Sem apoio da Petrobras, escolas de bloco afro param em Salvador
Crise econômica aprofundada desde que o governo Michel Temer tomou o poder após articular o golpe que afastou a presidente eleita Dilma Rousseff, atinge, também, em Salvador, o bloco afro Ilê Aiyê; o principal motivo é o não repasse de duas parcelas de R$ 197 mil do convênio feito com a Petrobras para o projeto "Ilê Construindo o Futuro", que atendia duas escolas - que existem há mais de 20 anos – e beneficiam mais de 300 crianças com atividades educativas, sociais e culturais
Bahia 247 – Crise, esta é a palavra mais usada para descrever o momento vivido no Brasil pelas famílias e empresas desde que o governo Michel Temer tomou o poder após articular o golpe que afastou a presidente eleita Dilma Rousseff do. E como o que está ruim ainda pode piorar como um poço sem fundo, os desmandos na economia agora também são sentidos por entidades culturais com trabalho social.
É o caso, em Salvador do bloco afro Ilê Aiyê, que enfrenta dificuldades econômicas profundas, sem precedentes e nunca antes vividas. Uma dívida de R$ 600 mil está causando a suspensão das atividades de duas escolas, por tempo indeterminado, além da demissão de funcionários.

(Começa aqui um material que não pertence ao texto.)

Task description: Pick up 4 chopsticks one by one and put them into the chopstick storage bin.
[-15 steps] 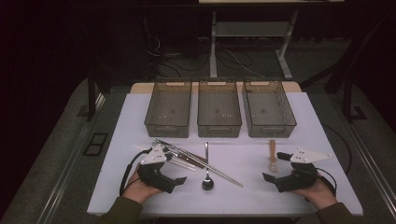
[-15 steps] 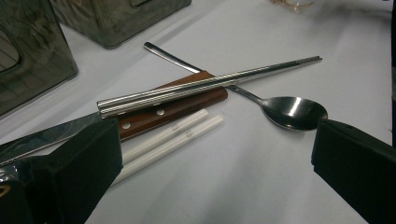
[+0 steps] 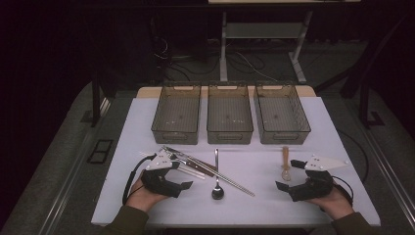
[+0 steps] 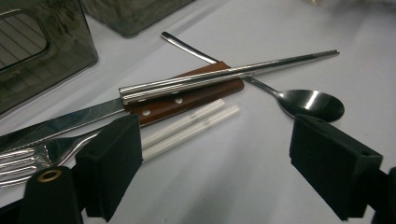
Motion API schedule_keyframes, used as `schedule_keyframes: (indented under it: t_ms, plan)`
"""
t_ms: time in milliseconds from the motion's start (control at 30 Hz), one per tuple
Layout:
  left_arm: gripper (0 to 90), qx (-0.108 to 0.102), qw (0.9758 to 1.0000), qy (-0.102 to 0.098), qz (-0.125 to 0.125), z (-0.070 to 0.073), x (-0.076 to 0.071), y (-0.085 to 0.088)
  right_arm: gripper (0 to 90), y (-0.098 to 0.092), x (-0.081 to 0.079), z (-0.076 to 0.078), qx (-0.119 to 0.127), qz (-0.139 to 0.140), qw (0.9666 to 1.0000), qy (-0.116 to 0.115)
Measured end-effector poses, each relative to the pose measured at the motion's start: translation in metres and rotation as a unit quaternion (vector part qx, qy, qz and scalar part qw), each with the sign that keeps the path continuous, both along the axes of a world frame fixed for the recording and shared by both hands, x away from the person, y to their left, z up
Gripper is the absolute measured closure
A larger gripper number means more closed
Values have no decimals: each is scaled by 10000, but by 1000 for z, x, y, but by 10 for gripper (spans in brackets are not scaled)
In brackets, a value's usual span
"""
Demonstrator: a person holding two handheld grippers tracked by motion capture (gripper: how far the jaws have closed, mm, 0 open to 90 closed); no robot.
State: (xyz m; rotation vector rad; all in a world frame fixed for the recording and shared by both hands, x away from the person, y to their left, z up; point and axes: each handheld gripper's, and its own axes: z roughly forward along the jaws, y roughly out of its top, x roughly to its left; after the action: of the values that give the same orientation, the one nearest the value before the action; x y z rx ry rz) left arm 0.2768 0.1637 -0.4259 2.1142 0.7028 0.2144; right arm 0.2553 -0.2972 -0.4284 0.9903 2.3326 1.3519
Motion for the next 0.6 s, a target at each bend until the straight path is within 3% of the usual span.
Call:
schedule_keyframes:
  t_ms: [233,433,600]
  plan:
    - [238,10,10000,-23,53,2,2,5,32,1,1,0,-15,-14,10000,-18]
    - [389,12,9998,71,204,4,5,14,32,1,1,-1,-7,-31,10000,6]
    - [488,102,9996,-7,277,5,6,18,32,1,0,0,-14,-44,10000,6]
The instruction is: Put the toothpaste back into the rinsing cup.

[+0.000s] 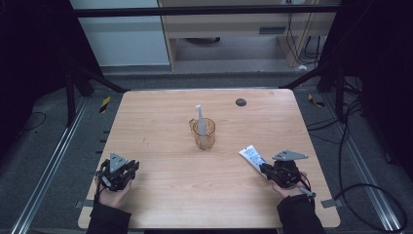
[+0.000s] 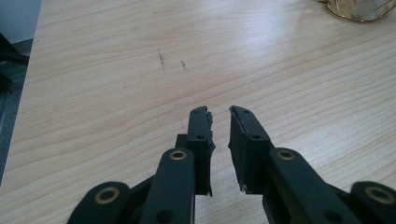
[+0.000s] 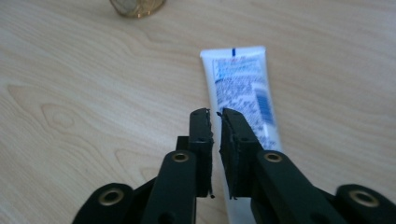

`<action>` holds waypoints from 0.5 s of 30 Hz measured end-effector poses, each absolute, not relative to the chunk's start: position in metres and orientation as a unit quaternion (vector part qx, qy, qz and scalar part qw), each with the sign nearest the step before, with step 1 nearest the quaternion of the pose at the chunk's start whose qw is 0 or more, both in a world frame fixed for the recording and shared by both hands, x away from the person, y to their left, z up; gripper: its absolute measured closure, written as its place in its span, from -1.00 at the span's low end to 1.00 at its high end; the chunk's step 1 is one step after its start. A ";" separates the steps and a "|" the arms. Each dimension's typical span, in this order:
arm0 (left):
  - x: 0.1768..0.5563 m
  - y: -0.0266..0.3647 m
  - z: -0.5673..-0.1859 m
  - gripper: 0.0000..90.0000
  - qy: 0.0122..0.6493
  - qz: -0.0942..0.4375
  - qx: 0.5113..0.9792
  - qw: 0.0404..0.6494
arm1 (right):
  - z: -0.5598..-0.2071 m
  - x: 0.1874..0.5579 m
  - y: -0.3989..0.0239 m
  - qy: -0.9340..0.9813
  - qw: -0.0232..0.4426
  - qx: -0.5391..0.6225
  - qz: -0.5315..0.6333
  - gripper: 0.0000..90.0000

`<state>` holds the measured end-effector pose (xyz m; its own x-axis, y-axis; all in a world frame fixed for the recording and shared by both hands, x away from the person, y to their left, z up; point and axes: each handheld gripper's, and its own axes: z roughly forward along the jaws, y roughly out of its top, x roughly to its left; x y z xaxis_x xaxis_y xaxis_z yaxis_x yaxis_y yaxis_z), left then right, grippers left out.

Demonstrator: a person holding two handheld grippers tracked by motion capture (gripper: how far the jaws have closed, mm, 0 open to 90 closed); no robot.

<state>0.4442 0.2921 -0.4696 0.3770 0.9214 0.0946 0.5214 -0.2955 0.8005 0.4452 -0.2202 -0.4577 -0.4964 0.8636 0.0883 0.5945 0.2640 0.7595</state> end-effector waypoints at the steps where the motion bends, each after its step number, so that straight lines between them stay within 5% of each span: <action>1: 0.444 0.292 -0.470 0.70 0.480 0.285 0.753 0.349 | -0.453 0.448 -0.221 0.776 0.188 0.463 0.385 0.64; 15: 0.446 0.292 -0.472 0.63 0.484 0.278 0.751 0.352 | -0.436 0.474 -0.218 0.790 0.205 0.452 0.361 0.16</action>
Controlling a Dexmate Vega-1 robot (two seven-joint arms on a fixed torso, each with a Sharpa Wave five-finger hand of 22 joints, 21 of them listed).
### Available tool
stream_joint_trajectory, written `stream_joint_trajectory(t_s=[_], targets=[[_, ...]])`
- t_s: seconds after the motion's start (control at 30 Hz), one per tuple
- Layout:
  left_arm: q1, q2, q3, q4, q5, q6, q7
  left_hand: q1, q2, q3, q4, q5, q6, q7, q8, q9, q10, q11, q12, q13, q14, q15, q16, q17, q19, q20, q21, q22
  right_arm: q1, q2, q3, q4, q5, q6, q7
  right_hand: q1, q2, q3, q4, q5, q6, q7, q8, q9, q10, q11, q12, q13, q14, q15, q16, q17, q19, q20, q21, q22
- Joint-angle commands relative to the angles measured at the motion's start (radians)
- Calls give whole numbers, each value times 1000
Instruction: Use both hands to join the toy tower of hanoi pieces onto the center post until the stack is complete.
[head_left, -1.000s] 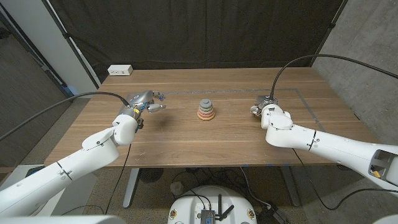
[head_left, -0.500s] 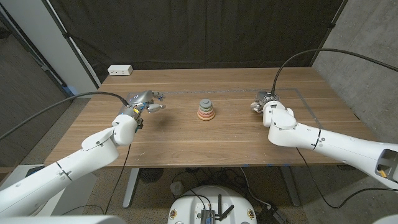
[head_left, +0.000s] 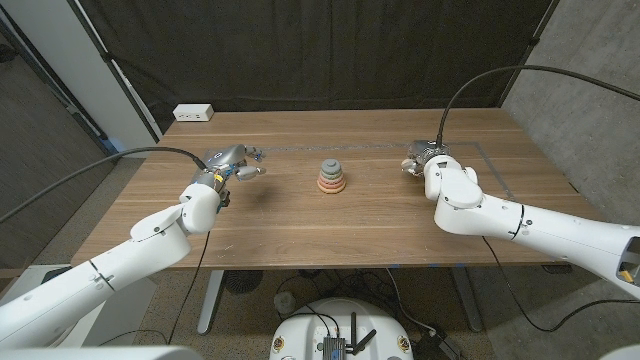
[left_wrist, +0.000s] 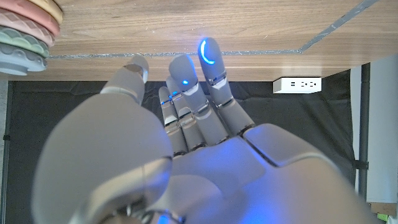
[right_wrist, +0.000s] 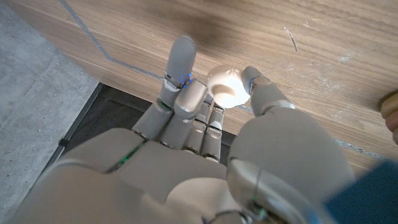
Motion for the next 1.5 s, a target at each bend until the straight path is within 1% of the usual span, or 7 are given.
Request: stream_joint_trajectory(t_s=[0.03,0.37,0.7,0.83,1.1,1.27,1.5], targets=[[8,1,-3,-7,-3,2,3,-6,2,11,0,7,14,1,0,1,7,2,-2,4,7,-1,1,3,3,-112,7,3,-21,-19,36,-52,-46,18,47,21,10,7,2,6,14,-2,7,4,24,-18,1,6,12,0,4,5,6,-43,9,5],[12,2,-2,-12,3,8,7,-1,1,14,-3,8,15,0,0,2,7,0,-2,6,8,-1,1,4,4,-113,7,3,-64,-30,101,-77,-42,79,61,21,10,7,2,7,13,-4,5,3,27,-22,-3,9,13,0,5,5,6,-43,9,5],[22,6,-7,-18,4,11,12,3,-3,17,-4,8,15,0,-1,2,7,-1,-4,8,8,-1,0,4,6,-112,8,2,-80,-32,126,-100,-96,129,105,22,10,8,2,8,6,-1,1,2,29,-21,-7,10,13,0,5,5,7,-43,10,5],[25,7,-12,-20,0,9,13,6,-4,19,-4,8,15,0,-2,3,5,0,-6,9,10,-1,2,7,6,-113,9,1,-100,-31,159,-107,-90,167,111,23,10,8,2,8,6,0,1,1,29,-20,-8,10,13,0,5,5,6,-43,9,5],[23,11,-11,-27,7,17,9,9,-5,21,-3,8,14,-1,-3,3,3,-1,-8,9,5,-1,-4,3,6,-112,9,1,-126,-22,207,-119,-110,252,121,24,10,7,2,8,6,0,-1,0,32,-22,-11,13,14,0,6,5,6,-43,9,5],[20,12,-12,-27,3,17,2,8,-5,21,-3,8,15,-1,-3,4,5,0,-7,9,6,-1,-4,2,6,-112,10,1,-131,-9,231,-114,-116,298,153,25,10,7,1,8,7,1,-1,0,32,-22,-13,14,7,0,-1,-1,6,-43,8,3],[17,-2,-9,-22,-1,17,9,13,-5,24,-3,7,14,-1,-4,4,4,-1,-8,12,6,-1,-6,0,7,-113,11,1,-145,10,256,-103,-144,359,165,27,10,7,1,9,7,1,-2,-1,32,-19,-16,14,11,0,2,2,10,-43,11,6]])
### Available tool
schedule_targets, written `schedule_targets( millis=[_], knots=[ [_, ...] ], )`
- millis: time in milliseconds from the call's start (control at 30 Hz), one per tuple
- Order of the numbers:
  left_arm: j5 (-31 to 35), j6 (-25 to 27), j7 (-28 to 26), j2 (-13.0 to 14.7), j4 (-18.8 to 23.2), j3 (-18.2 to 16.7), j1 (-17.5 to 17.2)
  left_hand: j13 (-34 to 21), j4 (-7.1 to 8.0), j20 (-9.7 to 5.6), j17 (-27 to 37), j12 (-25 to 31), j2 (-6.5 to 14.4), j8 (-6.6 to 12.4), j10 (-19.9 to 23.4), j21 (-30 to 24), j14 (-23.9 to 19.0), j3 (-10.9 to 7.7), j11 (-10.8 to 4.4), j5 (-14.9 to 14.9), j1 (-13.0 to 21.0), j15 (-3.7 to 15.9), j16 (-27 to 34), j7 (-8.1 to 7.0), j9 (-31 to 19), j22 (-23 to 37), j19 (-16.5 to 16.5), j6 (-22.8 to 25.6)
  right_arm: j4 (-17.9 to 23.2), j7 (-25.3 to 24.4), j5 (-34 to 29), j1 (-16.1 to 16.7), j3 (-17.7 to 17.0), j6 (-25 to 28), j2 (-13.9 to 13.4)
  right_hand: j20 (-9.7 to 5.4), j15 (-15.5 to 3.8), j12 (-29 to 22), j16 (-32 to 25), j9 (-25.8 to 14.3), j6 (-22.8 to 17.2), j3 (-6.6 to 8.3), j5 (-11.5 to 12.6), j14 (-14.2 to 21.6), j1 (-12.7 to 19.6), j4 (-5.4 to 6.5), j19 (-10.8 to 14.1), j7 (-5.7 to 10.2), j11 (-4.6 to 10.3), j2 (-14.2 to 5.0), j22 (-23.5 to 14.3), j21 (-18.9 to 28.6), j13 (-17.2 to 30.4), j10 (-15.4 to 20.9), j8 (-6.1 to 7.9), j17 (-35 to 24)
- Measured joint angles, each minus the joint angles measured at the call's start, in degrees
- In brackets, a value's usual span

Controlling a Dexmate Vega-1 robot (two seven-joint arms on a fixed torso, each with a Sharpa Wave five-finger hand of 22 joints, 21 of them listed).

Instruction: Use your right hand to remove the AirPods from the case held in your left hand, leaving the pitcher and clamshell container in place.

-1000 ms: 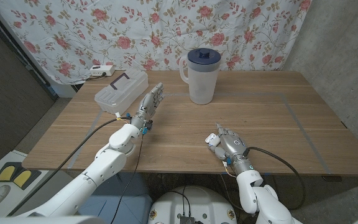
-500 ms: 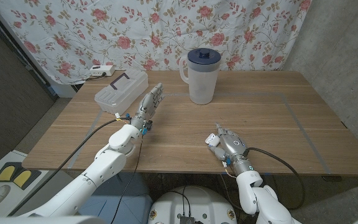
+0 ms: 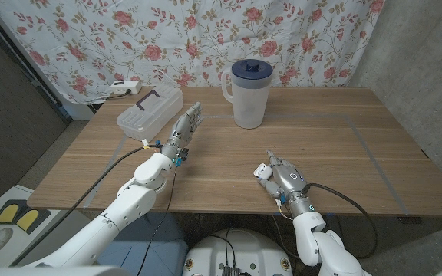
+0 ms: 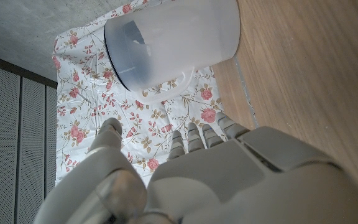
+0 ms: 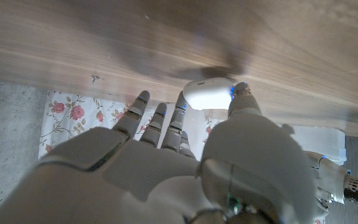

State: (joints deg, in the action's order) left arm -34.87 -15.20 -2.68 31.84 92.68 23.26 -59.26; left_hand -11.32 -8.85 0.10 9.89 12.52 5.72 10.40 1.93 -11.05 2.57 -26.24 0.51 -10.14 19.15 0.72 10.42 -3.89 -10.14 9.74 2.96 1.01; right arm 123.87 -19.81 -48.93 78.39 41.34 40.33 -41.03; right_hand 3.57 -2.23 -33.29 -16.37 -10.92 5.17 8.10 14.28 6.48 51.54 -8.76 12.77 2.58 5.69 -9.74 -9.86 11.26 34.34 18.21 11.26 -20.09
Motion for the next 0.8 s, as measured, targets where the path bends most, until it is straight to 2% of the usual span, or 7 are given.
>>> schedule_targets(
  millis=[67,233,267,367,533,800],
  knots=[
    [0.0,0.0,0.0,0.01,0.04,0.0,-0.04,0.0,0.0,0.0,0.0,0.0,0.0,0.0,0.0,0.0,0.0,0.0,0.0,0.0,0.0,0.0,0.0,0.0,0.0,0.0,0.0,0.0,0.06,-0.76,0.43,0.16,-0.21,-0.44,0.0,0.19,0.08,-0.22,0.0,0.0,-0.26,0.0,0.35,0.34,0.07,0.0,0.2,0.06,-0.12,0.07,0.0,0.0,0.06,0.12,0.4,0.0],
    [-0.07,-0.17,0.05,0.02,0.04,0.0,-0.18,0.0,0.0,0.0,0.0,0.0,0.0,0.0,0.0,0.0,0.0,0.0,0.0,0.0,0.0,0.0,0.0,0.0,0.0,0.0,0.0,0.0,0.53,-3.15,2.42,1.11,-1.58,-2.16,0.18,0.02,0.07,-0.66,0.0,0.0,-0.99,0.17,0.57,0.73,0.14,-0.15,0.81,-0.02,-0.51,0.15,0.0,0.22,0.12,0.52,0.4,-0.22],
    [-0.07,-0.19,0.06,0.02,0.04,0.0,-0.2,0.0,0.0,0.0,0.0,0.0,0.0,0.0,0.0,0.0,0.0,0.0,0.0,0.0,0.0,0.0,0.0,0.0,0.0,0.0,0.0,0.0,0.59,-3.63,3.0,1.23,-1.8,-2.58,0.23,0.2,0.08,-0.66,0.0,0.0,-0.98,0.48,0.57,0.73,0.14,0.16,1.01,-0.02,-0.51,0.15,0.0,0.22,0.13,0.52,0.4,-0.27],
    [-0.1,-0.31,0.09,0.0,0.04,-0.01,-0.27,0.0,0.0,0.0,0.0,0.0,0.0,0.0,0.0,0.0,0.0,0.0,0.0,0.0,0.0,0.0,0.0,-0.02,0.0,0.0,0.0,-0.02,0.77,-5.14,4.84,1.75,-2.89,-3.78,0.63,0.43,-0.11,-1.04,0.0,0.0,-1.61,0.79,0.79,0.93,0.66,0.16,1.23,-0.65,-0.82,0.68,-0.01,0.22,0.15,0.82,0.4,-0.27],
    [-0.25,-0.65,0.3,-0.16,-0.26,-0.01,-0.36,0.0,0.0,0.0,0.0,0.0,0.0,-0.49,0.0,0.0,0.0,0.0,0.0,0.0,0.0,0.0,0.0,0.81,0.0,0.0,0.0,-2.05,1.32,-7.0,8.09,2.31,-4.5,-5.75,1.21,0.66,0.17,-1.3,0.0,-0.01,-1.6,1.11,0.8,1.25,0.66,-0.14,0.99,-0.64,-0.82,0.69,0.0,0.22,0.16,0.82,0.4,-0.26],
    [-0.85,-1.97,2.09,-0.61,-1.39,0.27,-0.21,0.0,0.43,0.32,0.0,0.0,0.0,-0.49,0.0,0.0,0.0,0.43,0.0,0.0,0.0,0.0,0.0,0.21,0.0,0.0,-0.32,-2.67,2.28,-9.33,13.19,2.64,-7.01,-8.73,1.68,0.64,0.17,-1.31,0.0,-0.01,-2.21,1.18,1.23,1.25,1.19,-0.08,1.01,-0.44,-0.82,1.22,-0.01,0.22,0.76,0.82,0.4,-0.26]
  ],
)
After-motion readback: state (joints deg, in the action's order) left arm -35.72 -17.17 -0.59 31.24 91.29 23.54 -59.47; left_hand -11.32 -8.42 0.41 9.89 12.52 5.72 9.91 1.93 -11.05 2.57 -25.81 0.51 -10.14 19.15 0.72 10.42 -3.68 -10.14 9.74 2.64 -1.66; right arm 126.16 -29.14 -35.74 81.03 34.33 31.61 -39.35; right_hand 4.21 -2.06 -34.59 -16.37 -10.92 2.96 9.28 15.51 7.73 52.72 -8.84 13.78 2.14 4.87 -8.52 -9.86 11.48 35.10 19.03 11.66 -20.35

Além de uma série de motivos que explicam as dívidas – casos de empréstimos bancários, débitos com funcionários, a fundamental é o não repasse de duas parcelas de R$ 197 mil do convênio feito com a Petrobras para o projeto "Ilê Construindo o Futuro", que atendia às escolas.
As unidades de ensino, que existem há mais de 20 anos, que ficam na Senzala do Barro Preto, sede do bloco, são Mãe Hilda – que atende mais de 200 alunos da alfabetização até a 4ª série do ensino fundamental - e Band’ erê, que cuida da educação complementar de 100 crianças e jovens, e fornece aulas de dança, percussão, canto, relações interpessoais (cidadania) e capoeira. Atividades sociais e culturais do bloco afro Ilê Aiyê são reconhecidos no mundo inteiro.